You don't need to know how to fix an air conditioner to own a company that does. You need to know how to find a good deal, protect yourself in due diligence, and put the right people in place. That's it. Here's how.

how to buy an HVAC business?

The Question Everyone Asks — and Why It's the Wrong One

When people find out I buy businesses for a living, the first thing they ask about HVAC is: "But don't you need to be a technician?"

No.

And honestly, the question reveals a fundamental misunderstanding about what a business owner actually does.

A technician fixes systems. A business owner builds systems — systems for hiring technicians, dispatching jobs, managing cash flow, and growing the customer base.

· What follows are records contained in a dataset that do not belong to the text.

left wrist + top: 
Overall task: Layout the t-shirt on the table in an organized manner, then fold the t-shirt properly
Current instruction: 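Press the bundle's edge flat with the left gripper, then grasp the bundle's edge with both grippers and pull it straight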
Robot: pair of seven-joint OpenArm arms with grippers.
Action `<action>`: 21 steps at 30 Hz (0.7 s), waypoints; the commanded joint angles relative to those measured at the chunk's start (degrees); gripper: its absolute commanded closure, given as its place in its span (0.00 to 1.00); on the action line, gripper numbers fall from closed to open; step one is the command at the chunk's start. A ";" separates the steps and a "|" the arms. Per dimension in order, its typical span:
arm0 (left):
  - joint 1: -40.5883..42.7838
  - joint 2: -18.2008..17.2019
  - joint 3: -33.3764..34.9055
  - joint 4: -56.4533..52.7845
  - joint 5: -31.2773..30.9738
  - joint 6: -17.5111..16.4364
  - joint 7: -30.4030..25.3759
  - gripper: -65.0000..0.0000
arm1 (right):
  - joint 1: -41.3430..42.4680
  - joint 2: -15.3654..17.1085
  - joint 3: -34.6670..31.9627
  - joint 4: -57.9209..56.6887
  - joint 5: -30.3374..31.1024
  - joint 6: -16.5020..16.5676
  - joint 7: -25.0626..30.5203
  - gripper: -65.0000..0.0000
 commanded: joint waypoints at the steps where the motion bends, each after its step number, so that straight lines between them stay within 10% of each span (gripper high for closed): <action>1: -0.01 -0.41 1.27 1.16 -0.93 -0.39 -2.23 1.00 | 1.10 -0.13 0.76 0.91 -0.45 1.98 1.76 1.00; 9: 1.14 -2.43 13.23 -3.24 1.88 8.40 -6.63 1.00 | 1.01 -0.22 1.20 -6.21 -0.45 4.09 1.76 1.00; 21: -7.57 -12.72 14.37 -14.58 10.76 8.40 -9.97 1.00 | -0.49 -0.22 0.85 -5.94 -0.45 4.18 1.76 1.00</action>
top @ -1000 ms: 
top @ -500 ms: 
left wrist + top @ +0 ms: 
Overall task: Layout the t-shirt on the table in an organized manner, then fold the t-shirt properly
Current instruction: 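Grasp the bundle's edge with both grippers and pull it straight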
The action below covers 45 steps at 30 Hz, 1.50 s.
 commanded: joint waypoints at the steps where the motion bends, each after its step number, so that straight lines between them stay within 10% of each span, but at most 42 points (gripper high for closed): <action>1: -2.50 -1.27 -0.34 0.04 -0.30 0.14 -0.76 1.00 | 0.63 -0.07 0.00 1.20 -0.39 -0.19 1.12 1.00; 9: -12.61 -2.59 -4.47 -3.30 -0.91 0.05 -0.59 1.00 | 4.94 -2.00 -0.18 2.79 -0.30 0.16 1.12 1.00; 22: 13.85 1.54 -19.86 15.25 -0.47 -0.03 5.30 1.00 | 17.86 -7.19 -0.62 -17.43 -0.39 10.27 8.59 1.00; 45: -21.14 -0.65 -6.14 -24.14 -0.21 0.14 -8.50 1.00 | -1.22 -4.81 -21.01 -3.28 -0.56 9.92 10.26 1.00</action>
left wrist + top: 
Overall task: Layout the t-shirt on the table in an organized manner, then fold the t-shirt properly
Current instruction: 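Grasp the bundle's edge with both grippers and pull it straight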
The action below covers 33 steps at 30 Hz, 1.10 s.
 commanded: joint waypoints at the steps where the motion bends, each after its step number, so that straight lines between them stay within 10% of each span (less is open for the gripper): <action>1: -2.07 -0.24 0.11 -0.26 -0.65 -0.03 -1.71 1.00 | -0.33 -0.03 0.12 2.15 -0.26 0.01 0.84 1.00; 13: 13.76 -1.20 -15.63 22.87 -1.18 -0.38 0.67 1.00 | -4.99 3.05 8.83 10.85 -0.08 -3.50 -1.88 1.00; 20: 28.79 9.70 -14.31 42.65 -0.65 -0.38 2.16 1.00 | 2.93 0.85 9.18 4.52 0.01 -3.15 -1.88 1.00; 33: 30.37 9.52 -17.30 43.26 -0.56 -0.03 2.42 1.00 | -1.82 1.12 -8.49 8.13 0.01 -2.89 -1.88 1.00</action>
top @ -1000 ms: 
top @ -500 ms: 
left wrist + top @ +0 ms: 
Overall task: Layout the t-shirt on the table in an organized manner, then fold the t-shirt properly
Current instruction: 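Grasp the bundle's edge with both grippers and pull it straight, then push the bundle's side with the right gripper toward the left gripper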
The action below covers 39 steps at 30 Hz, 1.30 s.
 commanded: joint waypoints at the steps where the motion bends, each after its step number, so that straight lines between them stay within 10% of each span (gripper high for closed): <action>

Those are two entirely different skill sets, and you only need one of them to own a thriving HVAC company.

Some of the best-run HVAC businesses in the country are owned by people who couldn't tell you the difference between a heat pump and a furnace. What they can tell you is their revenue per truck, their gross margin on service contracts, and how many technicians they need to hire before they open a second location.

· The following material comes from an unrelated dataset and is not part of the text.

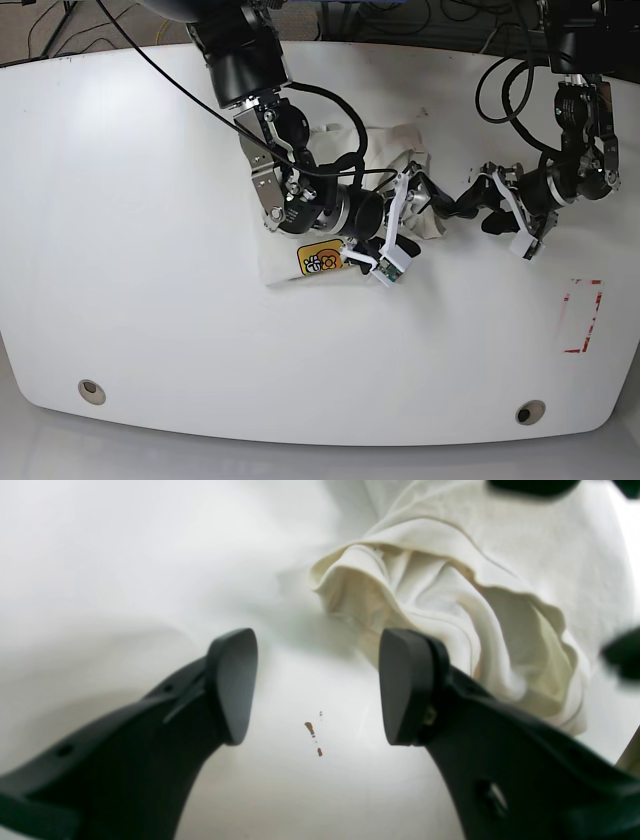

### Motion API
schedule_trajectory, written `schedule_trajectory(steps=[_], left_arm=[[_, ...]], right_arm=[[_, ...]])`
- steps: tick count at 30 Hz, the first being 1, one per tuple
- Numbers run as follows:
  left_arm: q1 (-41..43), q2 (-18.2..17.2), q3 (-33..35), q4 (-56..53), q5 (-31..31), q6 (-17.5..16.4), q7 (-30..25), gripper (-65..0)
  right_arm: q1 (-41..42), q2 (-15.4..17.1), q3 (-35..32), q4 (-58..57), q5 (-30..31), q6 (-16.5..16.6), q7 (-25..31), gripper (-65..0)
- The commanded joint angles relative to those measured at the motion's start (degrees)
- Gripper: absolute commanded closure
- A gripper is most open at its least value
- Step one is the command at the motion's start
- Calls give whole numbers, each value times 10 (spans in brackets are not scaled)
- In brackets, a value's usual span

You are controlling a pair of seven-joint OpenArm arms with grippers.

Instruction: Layout the t-shirt on the table in an organized manner, then fold the t-shirt properly

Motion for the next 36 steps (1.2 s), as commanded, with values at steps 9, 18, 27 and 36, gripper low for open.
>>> schedule_trajectory(steps=[9,18,27,36], left_arm=[[-9,-25,-66,17,-14,-13,-12,-358],[5,-28,-212,20,-13,-13,-11,-358],[12,-53,-267,20,-13,-13,-11,-358],[35,-53,-307,20,-13,-13,-11,-358]], right_arm=[[85,18,-1,-64,5,3,24,-507],[149,15,-35,-176,5,4,67,-507],[172,14,-104,-267,5,4,131,-507],[177,14,-160,-318,4,2,177,-496]])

That's the game. And you can learn it — even if you're starting from zero.


Why HVAC Is One of the Best Businesses to Buy Right Now

Before we get into the how, let's be clear on the why — because if you're going to put serious capital to work, you need to believe in the business you're buying.

HVAC checks every box for an acquisition entrepreneur:

  1. It's non-discretionary. When an air conditioner dies in July or a furnace goes out in January, nobody waits. They call someone. That urgency creates consistent, predictable demand regardless of economic conditions.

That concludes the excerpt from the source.